Since Autumn 2010, I've watched the construction of that rather strange spirally red structure we now know as the Orbit.  It looked most odd at the beginning and is still rather strange. The search for a permanent artwork on the Olympic Park was instigated by the Mayor of London’s Office, which invited more than 30 international artists to submit  ideas for a sculpture of up to 180 metres tall. Following a lengthy selection process, the Orbit – designed by artist Anish Kapoor – was chosen. As well as promising a unique moment and experience for visitors, the structure represents both London and the UK, and reflects the five Olympic rings. Construction began in November 2010 and was completed in April this year.  It ended up at 115 metres.

The Orbit experience

The Orbit is more than a work of art – it’s an entire experience. After going through the small, intimate entrance to the Orbit, visitors make their way into an elevator with viewing portholes, which takes just 30 seconds to pass through the Orbit’s twisting form and reach the viewing platform 85 metres high.

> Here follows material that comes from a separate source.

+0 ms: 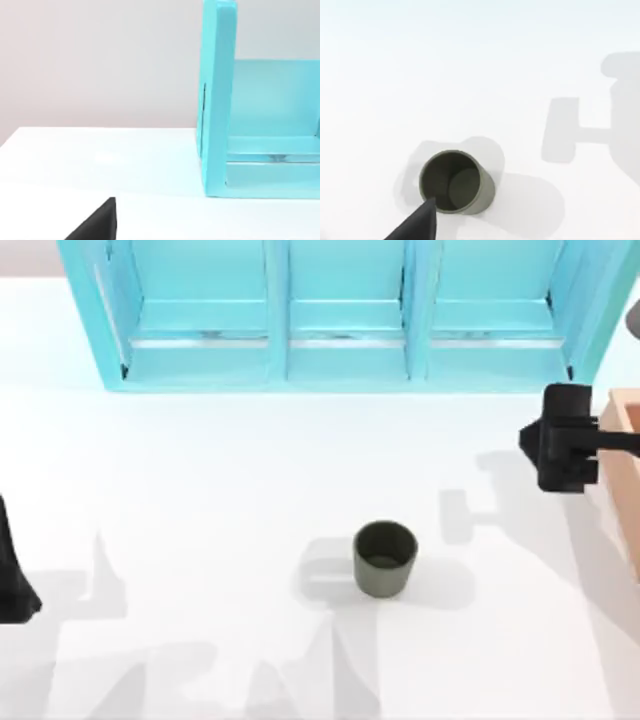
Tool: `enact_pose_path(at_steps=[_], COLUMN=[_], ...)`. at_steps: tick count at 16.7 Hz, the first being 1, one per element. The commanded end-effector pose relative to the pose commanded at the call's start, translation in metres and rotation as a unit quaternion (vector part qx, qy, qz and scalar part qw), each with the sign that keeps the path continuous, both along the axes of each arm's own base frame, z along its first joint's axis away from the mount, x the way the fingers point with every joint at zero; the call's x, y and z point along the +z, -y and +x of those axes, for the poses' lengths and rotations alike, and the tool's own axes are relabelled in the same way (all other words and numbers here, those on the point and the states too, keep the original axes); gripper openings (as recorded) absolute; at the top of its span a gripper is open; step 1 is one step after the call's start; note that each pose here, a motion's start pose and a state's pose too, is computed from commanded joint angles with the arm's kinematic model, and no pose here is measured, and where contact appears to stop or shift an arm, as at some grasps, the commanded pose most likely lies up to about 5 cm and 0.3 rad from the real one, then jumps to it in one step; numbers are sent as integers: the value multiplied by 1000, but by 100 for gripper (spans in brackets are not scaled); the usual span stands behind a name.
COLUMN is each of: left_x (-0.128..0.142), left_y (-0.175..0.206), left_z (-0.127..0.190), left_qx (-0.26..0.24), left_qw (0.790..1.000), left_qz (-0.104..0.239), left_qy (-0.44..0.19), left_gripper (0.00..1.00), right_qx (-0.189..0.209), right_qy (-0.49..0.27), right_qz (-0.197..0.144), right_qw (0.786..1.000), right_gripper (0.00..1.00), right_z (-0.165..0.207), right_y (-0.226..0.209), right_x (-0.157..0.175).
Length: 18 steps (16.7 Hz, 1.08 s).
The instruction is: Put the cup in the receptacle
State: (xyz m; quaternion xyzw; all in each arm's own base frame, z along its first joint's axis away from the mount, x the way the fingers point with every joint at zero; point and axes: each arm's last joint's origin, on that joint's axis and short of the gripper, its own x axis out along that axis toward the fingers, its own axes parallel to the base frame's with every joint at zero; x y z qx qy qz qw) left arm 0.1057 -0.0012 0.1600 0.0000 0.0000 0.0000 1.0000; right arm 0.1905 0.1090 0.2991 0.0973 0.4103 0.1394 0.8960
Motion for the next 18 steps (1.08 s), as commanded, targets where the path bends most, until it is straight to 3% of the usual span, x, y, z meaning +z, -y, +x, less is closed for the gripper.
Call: enact_pose_path(at_steps=[5, 10, 14, 18], left_x=[0, 0, 0, 0], left_y=[0, 0, 0, 0], left_z=[0, 0, 0, 0], left_qx=[0, 0, 0, 0], left_qw=[1000, 1000, 1000, 1000], left_qz=[0, 0, 0, 0], left_qy=[0, 0, 0, 0], left_gripper=[100, 100, 100, 100], right_qx=[2, -17, -30, -34], right_qy=[-164, -289, -339, -345], right_qz=[-58, -131, -162, -165], right_qw=[985, 948, 926, 924], right_gripper=[100, 100, 100, 100], right_z=[54, 96, 116, 120], right_y=[-72, -122, -137, -140], right_x=[-1, -36, -57, -60])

Once it’s reached the platform, visitors can step outside the lift and experience the Olympic Park in a whole new light – as well as enjoying stunning views of London’s cityscape. It’s also possible to look straight down the centre of the Orbit to the ground below – though this isn’t recommended for the fainthearted! To conclude the experience, visitors are encouraged to stroll down the spiral staircase that twists through the Orbit, enjoying even more amazing sights.

Visiting the Orbit

The Orbit by night
An Orbit ticket alone will not give you access to the Olympic Park. You must only purchase a ticket for the Orbit if you already have a ticket for the Olympic Park or for a sport session in the Olympic Park. Tickets must be purchased in advance at   After the Games, the Orbit will close and re-open in late 2013, when it will give even more visitors the opportunity to experience it.